HubPages
- Type: Privately held company
- Industry: Internet
- Founded: 2006
- Founders: Paul Edmondson; Jay Reitz; Paul Deeds;
- Defunct: 2026
- Fate: Shut down by owners
- Headquarters: San Francisco, California, U.S.
- Area served: Worldwide
- Products: Blog, online publication
- Owner: The Arena Group
- Website: hubpages.com

= HubPages =

Online publishing platform

HubPages was an American user-generated online publishing platform developed by Paul Edmondson that was launched in 2006. HubPages acquired its main competitor, Squidoo, in 2014. In 2018, Seattle-based content company The Maven, Inc. acquired HubPages, and went on to rebrand as The Arena Group in 2021. The company is headquartered in San Francisco. In 2025 the company ceased accepting new content and announced the wind-down of HubPages, to be finalized in 2026.

Though the content was user-generated and owned, the editorial staff and engineers were responsible for managing, editing, moderating, and publishing articles across the two dozen network sites. The network sites focused on niche content that ranges from topics like automobiles and travel to beauty and pets.

== History ==
The site launched on August 5, 2006, funded by a US$2 million investment from Hummer Winblad. The three founders, Paul Edmonson, Paul Deeds, and Jay Reitz, are former employees of Microsoft and were part of the startup MongoMusic.

It raised $8 million between 2007–2008 and struggled for the next ten years.

In 2011, traffic to revenue-sharing sites, including HubPages, was slashed following changes to Google's algorithm ("Panda"). Over the ensuing years, HubPages made strenuous efforts to recover from the setback, while most of its competitors gave up and closed their doors. In 2014, HubPages acquired its largest competitor, Squidoo, in a friendly takeover.

In 2016, HubPages announced it was moving from a single-site to a multi-site structure with the introduction of separate "vertical sites". Each site contains articles covering a group of broadly related subjects.

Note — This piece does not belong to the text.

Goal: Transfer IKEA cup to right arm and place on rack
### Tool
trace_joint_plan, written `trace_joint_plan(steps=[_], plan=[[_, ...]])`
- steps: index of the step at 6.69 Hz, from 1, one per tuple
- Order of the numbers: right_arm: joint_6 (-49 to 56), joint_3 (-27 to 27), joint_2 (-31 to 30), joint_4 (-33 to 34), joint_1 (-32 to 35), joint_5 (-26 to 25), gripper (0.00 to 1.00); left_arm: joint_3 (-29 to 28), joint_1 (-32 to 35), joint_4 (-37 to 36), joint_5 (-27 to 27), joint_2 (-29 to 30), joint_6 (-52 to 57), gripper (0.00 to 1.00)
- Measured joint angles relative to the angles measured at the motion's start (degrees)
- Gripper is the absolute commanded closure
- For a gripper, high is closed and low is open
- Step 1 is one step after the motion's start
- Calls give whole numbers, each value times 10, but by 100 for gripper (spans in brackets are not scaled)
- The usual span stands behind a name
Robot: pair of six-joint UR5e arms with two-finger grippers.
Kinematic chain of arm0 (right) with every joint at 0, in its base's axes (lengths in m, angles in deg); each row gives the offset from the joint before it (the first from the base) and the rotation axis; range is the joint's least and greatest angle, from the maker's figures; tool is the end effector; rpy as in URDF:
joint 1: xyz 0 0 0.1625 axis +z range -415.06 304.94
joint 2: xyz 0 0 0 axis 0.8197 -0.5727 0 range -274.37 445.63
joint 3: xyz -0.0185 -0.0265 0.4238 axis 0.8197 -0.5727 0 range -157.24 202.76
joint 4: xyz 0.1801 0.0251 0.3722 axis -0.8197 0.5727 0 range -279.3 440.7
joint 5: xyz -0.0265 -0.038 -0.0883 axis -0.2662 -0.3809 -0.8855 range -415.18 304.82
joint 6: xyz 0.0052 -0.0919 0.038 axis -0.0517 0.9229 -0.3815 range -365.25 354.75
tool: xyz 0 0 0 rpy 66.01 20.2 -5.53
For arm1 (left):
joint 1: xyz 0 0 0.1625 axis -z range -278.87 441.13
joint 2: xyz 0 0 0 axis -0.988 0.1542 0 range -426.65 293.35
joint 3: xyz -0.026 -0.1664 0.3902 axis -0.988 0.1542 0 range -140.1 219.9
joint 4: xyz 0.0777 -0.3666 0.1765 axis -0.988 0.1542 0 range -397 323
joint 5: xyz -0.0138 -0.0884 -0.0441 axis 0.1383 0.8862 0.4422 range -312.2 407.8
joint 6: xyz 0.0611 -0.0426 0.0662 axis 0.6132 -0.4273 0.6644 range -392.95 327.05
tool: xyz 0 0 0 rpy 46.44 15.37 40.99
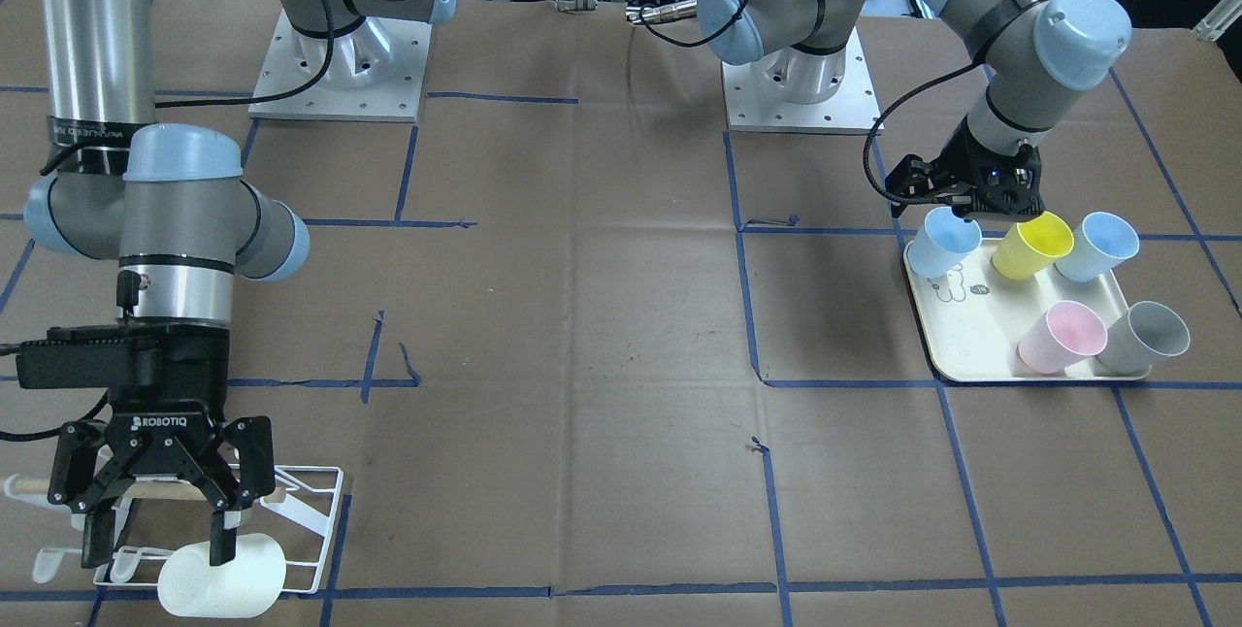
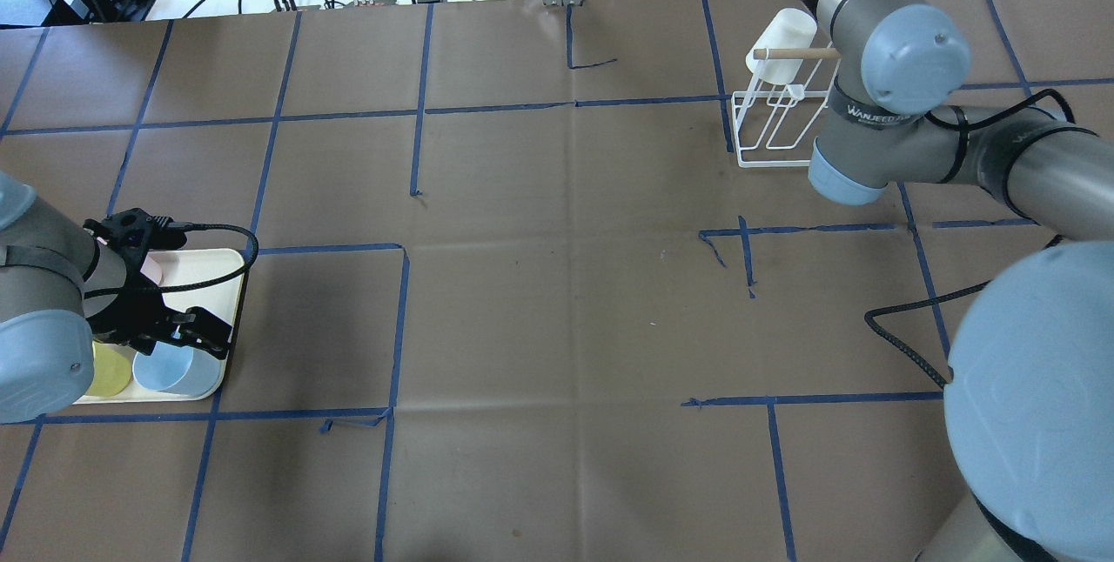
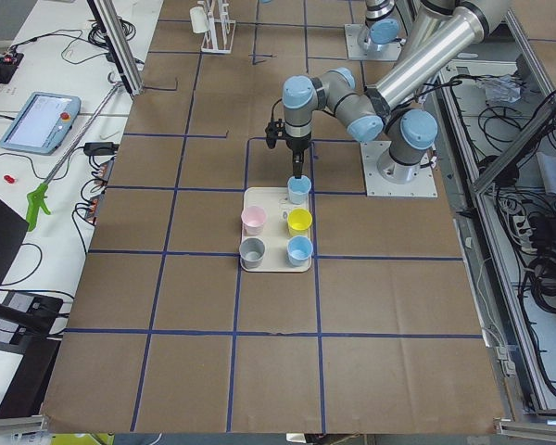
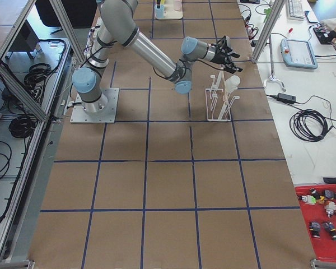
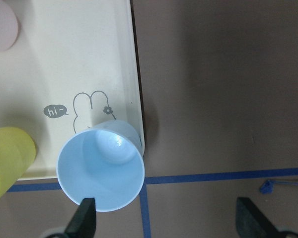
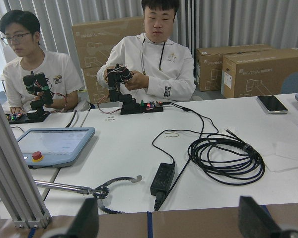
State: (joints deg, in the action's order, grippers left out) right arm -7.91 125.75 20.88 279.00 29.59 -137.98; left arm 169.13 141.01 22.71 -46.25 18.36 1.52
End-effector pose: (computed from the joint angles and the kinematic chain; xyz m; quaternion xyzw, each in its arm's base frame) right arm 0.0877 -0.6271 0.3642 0.0211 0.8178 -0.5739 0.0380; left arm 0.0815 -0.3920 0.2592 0.0392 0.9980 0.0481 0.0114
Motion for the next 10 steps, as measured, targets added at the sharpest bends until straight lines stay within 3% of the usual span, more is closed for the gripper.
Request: trace_joint_plan(steps=[2,3,4,5,6,8,10], plan=[[-4,36,-71,-44,19,0,0,0,-20,-19,0,39,2,6],[-32,77,-101,-44,35,3,0,0,-28,-21,0,43,1,20],[-101,113,-125,-43,49,4,0,1,-31,-22,-1,41,1,58],[-220,139,-142,-43,65,4,0,1,-31,-21,-2,38,1,87],[-349,155,-150,-43,85,5,0,1,-32,-20,-2,36,1,98],[-543,174,-152,-35,116,13,0,-1,-32,-18,-2,36,2,100],[-701,189,-151,23,127,76,0,-19,-33,-10,-6,29,8,100]])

In 2018, it was acquired by Maven which gave investors a mild payout.

HubPages has announced it is shutting down from November 2025 to be finalized in 2026.

== Memberships ==
Unlike its competitor Medium, HubPages was not a subscription-based platform and creating a user account could be done for free. Members posted articles and earned a share of the income from those articles through the HubPages Earnings Program. At one time, having an AdSense account was a prerequisite for being a member.